#### [EXERCISE BRIEF]
Start at the first line of the material. Repeat each line exactly through the one containing "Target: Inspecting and", then stop.

[Opening INPUT DATA section]

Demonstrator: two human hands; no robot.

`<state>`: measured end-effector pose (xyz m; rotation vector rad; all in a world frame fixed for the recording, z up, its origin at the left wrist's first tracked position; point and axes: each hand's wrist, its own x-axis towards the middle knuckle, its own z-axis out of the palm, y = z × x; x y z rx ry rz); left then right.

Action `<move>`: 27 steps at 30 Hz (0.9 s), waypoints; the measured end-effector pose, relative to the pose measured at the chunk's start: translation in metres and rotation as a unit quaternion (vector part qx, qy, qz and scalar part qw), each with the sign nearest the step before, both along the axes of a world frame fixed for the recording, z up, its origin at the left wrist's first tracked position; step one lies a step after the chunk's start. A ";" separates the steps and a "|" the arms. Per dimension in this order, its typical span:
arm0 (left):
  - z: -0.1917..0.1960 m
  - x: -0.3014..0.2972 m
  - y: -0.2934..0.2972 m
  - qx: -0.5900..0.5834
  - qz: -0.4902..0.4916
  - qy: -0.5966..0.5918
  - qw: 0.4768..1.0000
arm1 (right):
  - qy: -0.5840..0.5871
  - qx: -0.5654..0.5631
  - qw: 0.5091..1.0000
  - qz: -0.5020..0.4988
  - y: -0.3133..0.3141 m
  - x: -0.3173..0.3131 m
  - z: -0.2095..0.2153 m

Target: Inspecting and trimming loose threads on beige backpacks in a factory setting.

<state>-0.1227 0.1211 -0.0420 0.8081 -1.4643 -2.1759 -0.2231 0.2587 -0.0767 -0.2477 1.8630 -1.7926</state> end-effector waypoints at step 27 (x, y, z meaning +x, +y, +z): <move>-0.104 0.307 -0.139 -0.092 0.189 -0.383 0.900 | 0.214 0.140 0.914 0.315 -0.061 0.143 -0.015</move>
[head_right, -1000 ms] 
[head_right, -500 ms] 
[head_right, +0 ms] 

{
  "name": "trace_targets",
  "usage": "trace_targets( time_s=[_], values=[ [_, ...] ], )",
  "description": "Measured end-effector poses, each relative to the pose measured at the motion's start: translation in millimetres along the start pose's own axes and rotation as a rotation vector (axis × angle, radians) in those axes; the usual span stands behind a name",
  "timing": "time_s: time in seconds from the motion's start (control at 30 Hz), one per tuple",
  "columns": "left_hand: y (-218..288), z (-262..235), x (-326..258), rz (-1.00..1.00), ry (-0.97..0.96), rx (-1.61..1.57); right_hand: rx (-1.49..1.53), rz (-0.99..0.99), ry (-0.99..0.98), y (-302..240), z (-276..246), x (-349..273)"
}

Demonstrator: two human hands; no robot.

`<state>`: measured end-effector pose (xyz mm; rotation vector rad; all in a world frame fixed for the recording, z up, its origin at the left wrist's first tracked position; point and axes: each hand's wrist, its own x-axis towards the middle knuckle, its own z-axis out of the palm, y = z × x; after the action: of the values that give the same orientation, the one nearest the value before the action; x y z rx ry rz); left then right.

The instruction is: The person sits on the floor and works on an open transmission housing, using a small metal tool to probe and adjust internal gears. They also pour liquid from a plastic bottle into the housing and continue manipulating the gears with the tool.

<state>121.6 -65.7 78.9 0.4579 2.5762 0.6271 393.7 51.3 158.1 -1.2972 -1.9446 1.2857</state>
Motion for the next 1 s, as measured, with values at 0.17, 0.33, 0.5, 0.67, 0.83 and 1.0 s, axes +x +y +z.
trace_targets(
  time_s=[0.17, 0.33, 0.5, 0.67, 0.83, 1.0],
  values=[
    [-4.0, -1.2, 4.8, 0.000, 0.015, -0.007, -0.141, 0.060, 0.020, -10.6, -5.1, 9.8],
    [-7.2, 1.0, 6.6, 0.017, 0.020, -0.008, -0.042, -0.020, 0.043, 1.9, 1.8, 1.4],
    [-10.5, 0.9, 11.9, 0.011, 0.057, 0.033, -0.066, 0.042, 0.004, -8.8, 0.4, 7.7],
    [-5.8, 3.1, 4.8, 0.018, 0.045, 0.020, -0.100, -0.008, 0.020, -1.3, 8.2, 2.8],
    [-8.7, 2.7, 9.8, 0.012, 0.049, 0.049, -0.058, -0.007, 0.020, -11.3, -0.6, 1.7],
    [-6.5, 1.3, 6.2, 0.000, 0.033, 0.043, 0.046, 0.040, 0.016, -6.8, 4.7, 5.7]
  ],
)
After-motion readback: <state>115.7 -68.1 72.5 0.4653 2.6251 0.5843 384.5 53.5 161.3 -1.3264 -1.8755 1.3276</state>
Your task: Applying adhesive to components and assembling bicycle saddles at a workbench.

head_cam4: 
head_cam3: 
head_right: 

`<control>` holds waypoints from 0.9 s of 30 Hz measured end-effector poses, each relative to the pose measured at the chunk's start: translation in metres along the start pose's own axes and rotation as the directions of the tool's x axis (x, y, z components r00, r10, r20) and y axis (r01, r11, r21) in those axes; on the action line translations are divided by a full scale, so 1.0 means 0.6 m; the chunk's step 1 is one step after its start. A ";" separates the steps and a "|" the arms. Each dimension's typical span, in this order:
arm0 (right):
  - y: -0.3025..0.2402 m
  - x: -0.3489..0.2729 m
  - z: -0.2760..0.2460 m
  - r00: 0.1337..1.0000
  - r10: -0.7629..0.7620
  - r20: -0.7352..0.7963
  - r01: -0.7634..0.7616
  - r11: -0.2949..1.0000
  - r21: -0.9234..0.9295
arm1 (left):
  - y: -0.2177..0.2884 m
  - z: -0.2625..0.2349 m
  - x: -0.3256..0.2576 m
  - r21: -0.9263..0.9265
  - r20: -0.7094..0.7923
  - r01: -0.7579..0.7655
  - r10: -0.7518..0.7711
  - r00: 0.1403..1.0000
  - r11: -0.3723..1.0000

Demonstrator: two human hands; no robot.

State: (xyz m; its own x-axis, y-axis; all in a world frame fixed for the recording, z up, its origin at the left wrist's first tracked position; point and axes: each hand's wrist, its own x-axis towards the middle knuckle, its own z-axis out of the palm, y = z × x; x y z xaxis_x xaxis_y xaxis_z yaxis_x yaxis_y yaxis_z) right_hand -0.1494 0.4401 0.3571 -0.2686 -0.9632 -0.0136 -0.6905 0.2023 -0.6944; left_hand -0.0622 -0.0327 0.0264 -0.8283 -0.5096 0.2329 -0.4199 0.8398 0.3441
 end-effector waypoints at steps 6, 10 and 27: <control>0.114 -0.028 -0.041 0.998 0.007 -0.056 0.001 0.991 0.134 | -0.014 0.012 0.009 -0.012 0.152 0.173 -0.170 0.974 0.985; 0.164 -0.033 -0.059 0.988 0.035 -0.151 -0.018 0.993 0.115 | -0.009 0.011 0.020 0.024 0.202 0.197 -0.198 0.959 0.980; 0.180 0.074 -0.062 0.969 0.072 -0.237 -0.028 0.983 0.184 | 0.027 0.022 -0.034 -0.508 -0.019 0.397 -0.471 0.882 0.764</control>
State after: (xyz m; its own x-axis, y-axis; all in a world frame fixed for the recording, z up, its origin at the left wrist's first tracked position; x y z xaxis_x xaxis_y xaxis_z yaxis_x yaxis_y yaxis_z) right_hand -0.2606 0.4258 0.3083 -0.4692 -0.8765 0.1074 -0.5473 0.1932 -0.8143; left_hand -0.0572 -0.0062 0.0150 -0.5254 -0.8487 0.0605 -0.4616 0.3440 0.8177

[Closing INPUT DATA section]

#### [COMPLETED EXERCISE]
Demonstrator: two human hands; no robot.

`<state>`: measured end-effector pose (xyz m; rotation vector rad; all in a world frame fixed for the recording, z up, its origin at the left wrist's first tracked position; point and axes: each hand's wrist, its own x-axis towards the middle knuckle, its own z-axis out of the palm, y = z × x; x y z rx ry rz); left then right.

Action `<move>`: 27 steps at 30 Hz (0.9 s), waypoints; the measured end-effector pose, relative to the pose measured at the chunk's start: translation in metres and rotation as a unit quaternion (vector part qx, qy, qz and scalar part qw), each with the sign nearest the step before, both along the axes of a world frame fixed for the recording, z up, its origin at the left wrist's first tracked position; step one lies a step after the chunk's start. A ";" separates the steps and a "|" the arms. Per dimension in this order, its typical span:
arm0 (left):
  - z: -0.1917..0.1960 m
  - x: -0.3014..0.2972 m
  - y: -0.2934..0.2972 m
  - qx: -0.5900..0.5834
  - qz: -0.4902..0.4916
  - qy: -0.5966..0.5918
  - qw: 0.4768..1.0000
arm1 (right):
  - qy: -0.5840..0.5871
  - qx: -0.5654..0.5631
  - qw: 0.5091..1.0000
  - qz: -0.5020..0.4988
  - y: -0.3133..0.3141 m
  - x: -0.3173..0.3131 m
  - z: -0.2095..0.2153 m

Target: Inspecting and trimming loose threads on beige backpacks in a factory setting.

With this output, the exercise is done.